What is being asked =
Please restate the listing word for word, omitting the images.

Collected data START

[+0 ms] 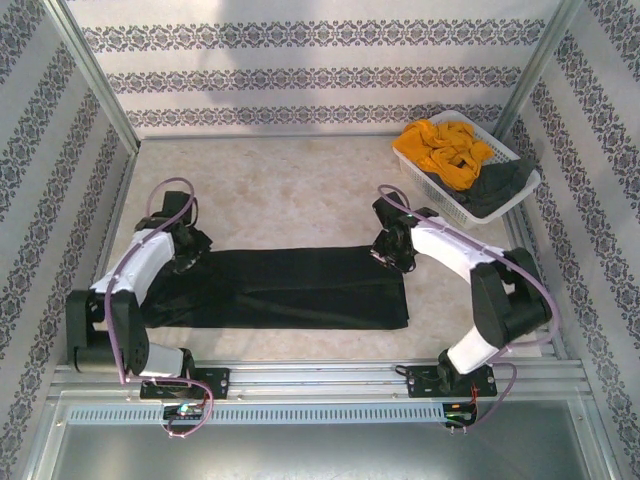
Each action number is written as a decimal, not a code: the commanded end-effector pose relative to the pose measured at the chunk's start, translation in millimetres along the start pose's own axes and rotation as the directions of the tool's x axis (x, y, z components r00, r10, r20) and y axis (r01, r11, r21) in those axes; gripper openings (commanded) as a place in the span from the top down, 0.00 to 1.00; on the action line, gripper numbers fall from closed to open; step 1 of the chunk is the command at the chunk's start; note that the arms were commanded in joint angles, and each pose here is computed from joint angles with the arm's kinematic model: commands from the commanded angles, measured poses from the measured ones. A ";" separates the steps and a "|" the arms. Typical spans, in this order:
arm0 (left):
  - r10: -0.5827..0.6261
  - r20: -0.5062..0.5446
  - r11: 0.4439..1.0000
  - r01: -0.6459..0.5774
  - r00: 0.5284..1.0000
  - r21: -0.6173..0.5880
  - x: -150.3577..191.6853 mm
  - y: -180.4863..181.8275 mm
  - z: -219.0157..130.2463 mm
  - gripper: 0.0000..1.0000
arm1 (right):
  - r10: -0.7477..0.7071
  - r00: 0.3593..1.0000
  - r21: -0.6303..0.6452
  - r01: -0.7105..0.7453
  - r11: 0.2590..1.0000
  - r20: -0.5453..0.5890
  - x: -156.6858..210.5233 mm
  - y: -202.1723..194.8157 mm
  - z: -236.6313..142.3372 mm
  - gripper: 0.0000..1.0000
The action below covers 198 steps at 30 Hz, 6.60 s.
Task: Fold and stack the t-shirts
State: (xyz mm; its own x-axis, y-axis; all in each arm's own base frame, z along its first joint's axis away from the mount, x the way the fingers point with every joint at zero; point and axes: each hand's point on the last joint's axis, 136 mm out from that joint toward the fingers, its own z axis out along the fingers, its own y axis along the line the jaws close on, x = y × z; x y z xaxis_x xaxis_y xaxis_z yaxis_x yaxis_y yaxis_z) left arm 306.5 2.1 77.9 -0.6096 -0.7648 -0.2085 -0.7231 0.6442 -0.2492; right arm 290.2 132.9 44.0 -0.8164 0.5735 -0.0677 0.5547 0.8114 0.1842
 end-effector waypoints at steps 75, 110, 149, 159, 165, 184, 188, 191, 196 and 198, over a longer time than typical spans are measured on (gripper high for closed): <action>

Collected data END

Response to the exercise =
[+0 ms] 
Each action number is written as a decimal, not a code: the commanded end-effector pose relative to the pose measured at the chunk's start, translation in millimetres along the start pose's own axes and rotation as the directions of the tool's x axis (x, y, z components r00, r10, r20) and y axis (r01, r11, r21) in those axes; gripper openings (commanded) as a place in the span from the top down, 0.00 to 1.00; on the action line, gripper numbers fall from closed to open; step 1 of the chunk is the command at the chunk's start; note that the arms were commanded in joint angles, and each pose here is computed from joint angles with the arm's kinematic model: commands from the commanded angles, measured poses from the measured ones. A ";" separates the steps and a "|" the arms. Typical spans, in this order:
arm0 (left):
  - r10: -0.5827..0.6261
  - r20: -0.5062..0.5446
  - r11: 0.4439..1.0000
  - r01: -0.6459..0.5774
  - r00: 0.5284..1.0000
  - r21: -0.6173..0.5880
  - x: -150.3577..191.6853 mm
  - y: -180.4863..181.8275 mm
  - z: -219.0157..130.2463 mm
  - gripper: 0.0000..1.0000
arm1 (right):
  - r10: -0.7477..0.7071
  - r00: 0.3593..1.0000
  - r21: -0.6303..0.6452
  - r01: -0.7105..0.7453
  - r11: 0.2590..1.0000
  - r20: -0.5453..0.5890
  - x: -156.6858..210.5233 mm
  - y: -202.1723..194.8157 mm
  - z: -236.6313..142.3372 mm
  - gripper: 0.0000..1.0000
The action below covers 198 steps at 30 Hz, 6.60 s.
Task: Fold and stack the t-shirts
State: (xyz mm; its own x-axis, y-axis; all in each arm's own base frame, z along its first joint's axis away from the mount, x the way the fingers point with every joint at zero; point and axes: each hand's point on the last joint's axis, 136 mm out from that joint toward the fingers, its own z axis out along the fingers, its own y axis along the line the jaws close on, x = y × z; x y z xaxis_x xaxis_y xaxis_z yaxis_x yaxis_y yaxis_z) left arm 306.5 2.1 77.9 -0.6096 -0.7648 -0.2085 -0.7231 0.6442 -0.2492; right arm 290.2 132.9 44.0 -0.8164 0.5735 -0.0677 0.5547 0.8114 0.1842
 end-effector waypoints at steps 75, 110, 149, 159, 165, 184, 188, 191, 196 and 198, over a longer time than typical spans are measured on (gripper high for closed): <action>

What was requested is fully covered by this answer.